EXERCISE REQUIREMENTS -> Everything in the listing except the pictures should be written out exactly.

AVAILABLE DATA ->
━━━━━━━━━━━━━━━━━━━━━━━━━━━━━━

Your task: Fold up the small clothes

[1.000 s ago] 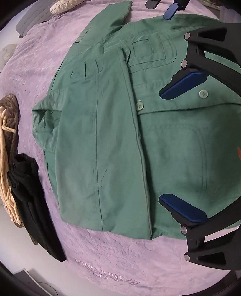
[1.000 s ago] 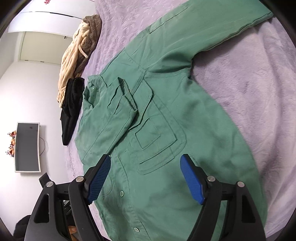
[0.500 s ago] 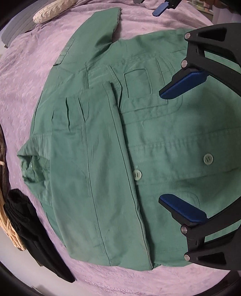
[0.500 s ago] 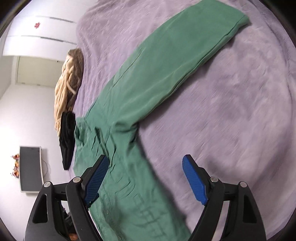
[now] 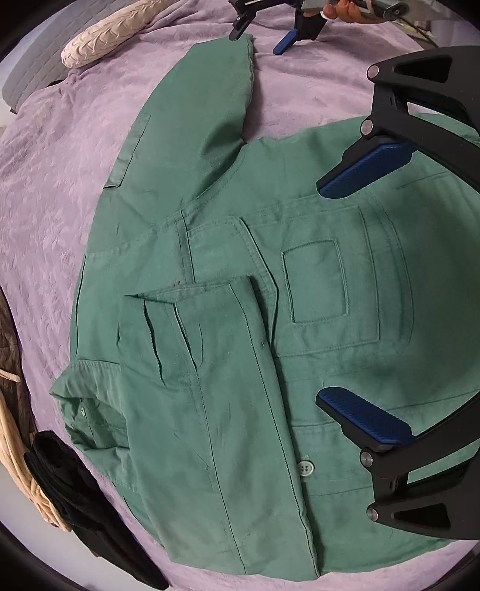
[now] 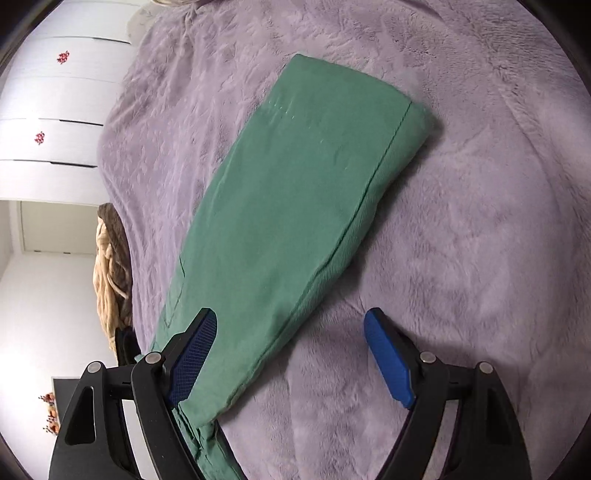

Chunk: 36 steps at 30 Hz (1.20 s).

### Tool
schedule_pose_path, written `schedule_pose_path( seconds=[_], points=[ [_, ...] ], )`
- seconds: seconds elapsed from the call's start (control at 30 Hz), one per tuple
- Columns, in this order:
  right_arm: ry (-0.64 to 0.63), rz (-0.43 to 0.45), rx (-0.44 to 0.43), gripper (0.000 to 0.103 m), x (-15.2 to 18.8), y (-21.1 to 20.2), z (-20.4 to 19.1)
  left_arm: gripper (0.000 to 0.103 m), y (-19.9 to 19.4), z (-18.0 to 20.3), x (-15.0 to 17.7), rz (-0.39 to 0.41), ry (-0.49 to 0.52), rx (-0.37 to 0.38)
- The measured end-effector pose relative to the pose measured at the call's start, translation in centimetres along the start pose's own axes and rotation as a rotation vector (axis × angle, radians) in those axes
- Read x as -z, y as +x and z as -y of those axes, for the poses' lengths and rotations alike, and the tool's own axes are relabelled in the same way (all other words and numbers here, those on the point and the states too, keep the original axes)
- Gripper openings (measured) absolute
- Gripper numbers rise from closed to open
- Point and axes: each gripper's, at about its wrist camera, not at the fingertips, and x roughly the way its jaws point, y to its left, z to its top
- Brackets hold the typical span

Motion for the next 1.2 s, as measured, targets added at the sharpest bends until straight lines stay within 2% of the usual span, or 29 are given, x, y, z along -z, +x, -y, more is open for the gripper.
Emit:
schedule_pose_path(
  seconds=[0.23,0.3,0.33,0.37,0.47,0.57,0.67,0.8,0.9,1.03,1.13,1.2],
  points=[
    [0.056,0.075,-0.082,0.085,-2.7,0.8,0.3,0.102,1.4,1.2,-1.1,0.003,0.005,-0.011],
    [0.073,0.071,-0.087,0.080,-3.0,1.0,0.2,0.102,1.5,1.3,-1.2,0.004,-0.002,-0.009],
    [0.084,0.069,-0.087,0.051,-3.0,1.0,0.2,0.102,1.6,1.3,-1.2,0.004,-0.005,-0.008],
    [0.094,0.061,-0.086,0.006,-3.2,1.2,0.2,0.102,1.6,1.2,-1.2,0.003,-0.009,-0.008],
    [0.105,0.053,-0.113,0.004,-2.9,1.2,-0.1,0.102,1.5,0.7,-0.9,-0.001,-0.022,-0.005],
    [-0.010,0.072,-0.115,0.004,-2.2,0.2,-2.9,0.102,1.0,-0.3,-0.8,0.009,-0.033,-0.010],
    [-0.160,0.058,-0.144,0.004,-0.8,-0.3,-7.8,0.102,0.5,-1.8,-0.8,0.027,-0.041,-0.020],
    [-0.382,0.002,-0.194,0.004,3.1,0.8,-15.7,0.102,-0.1,-4.8,-0.9,0.045,-0.064,-0.038],
    [-0.598,-0.062,-0.214,0.004,8.4,2.7,-22.3,0.102,-0.6,-7.4,-0.8,0.061,-0.095,-0.045],
    [-0.931,-0.172,-0.164,0.004,18.9,7.2,-29.7,0.102,-1.3,-11.3,-0.7,0.082,-0.143,-0.057],
    [-1.038,-0.297,-0.115,0.004,26.3,12.2,-31.3,0.102,-1.7,-14.5,-0.4,0.094,-0.182,-0.073],
    [-1.050,-0.376,-0.076,0.005,29.8,15.5,-30.7,0.102,-1.8,-16.4,-0.4,0.101,-0.206,-0.085]
  ],
)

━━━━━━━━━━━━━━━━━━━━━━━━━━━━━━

RESULT ->
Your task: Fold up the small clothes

[1.000 s ago] 
[1.000 s ago] 
[0.500 s ago] 
[0.500 s ago] 
[now] 
[now] 

Chunk: 36 steps at 30 Hz (1.20 s).

### Tool
schedule_pose_path, written `schedule_pose_path( seconds=[_], points=[ [_, ...] ], )`
- seconds: seconds elapsed from the call's start (control at 30 Hz), one per tuple
- Columns, in this order:
  right_arm: ry (-0.64 to 0.63), rz (-0.43 to 0.45), rx (-0.44 to 0.43), gripper (0.000 to 0.103 m), x (-15.2 to 18.8), y (-21.1 to 20.2), z (-20.4 to 19.1)
  left_arm: gripper (0.000 to 0.103 m), y (-19.9 to 19.4), z (-18.0 to 20.3), x (-15.0 to 17.7), rz (-0.39 to 0.41), ry (-0.49 to 0.52), rx (-0.37 to 0.38)
- The measured end-effector pose relative to the pose measured at the call's start, translation in centimetres along the start pose's own axes and rotation as a rotation vector (axis × angle, radians) in those axes
- Read x as -z, y as +x and z as -y of those axes, for the poses' lengths and rotations alike, and the tool's own axes are relabelled in the same way (all other words and numbers here, those on the point and the states too, keep the original axes)
- Gripper openings (measured) absolute
- Gripper numbers rise from closed to open
- Point and axes: each gripper's, at about its wrist camera, not at the fingertips, and x roughly the way its jaws point, y to its left, z to its top
- Brackets hold the typical span

Motion for the next 1.2 s, as measured, targets added at the sharpest bends until straight lines stay within 2% of the usual span, or 29 are given, x, y, z along -z, +x, -y, more is open for the gripper.
Emit:
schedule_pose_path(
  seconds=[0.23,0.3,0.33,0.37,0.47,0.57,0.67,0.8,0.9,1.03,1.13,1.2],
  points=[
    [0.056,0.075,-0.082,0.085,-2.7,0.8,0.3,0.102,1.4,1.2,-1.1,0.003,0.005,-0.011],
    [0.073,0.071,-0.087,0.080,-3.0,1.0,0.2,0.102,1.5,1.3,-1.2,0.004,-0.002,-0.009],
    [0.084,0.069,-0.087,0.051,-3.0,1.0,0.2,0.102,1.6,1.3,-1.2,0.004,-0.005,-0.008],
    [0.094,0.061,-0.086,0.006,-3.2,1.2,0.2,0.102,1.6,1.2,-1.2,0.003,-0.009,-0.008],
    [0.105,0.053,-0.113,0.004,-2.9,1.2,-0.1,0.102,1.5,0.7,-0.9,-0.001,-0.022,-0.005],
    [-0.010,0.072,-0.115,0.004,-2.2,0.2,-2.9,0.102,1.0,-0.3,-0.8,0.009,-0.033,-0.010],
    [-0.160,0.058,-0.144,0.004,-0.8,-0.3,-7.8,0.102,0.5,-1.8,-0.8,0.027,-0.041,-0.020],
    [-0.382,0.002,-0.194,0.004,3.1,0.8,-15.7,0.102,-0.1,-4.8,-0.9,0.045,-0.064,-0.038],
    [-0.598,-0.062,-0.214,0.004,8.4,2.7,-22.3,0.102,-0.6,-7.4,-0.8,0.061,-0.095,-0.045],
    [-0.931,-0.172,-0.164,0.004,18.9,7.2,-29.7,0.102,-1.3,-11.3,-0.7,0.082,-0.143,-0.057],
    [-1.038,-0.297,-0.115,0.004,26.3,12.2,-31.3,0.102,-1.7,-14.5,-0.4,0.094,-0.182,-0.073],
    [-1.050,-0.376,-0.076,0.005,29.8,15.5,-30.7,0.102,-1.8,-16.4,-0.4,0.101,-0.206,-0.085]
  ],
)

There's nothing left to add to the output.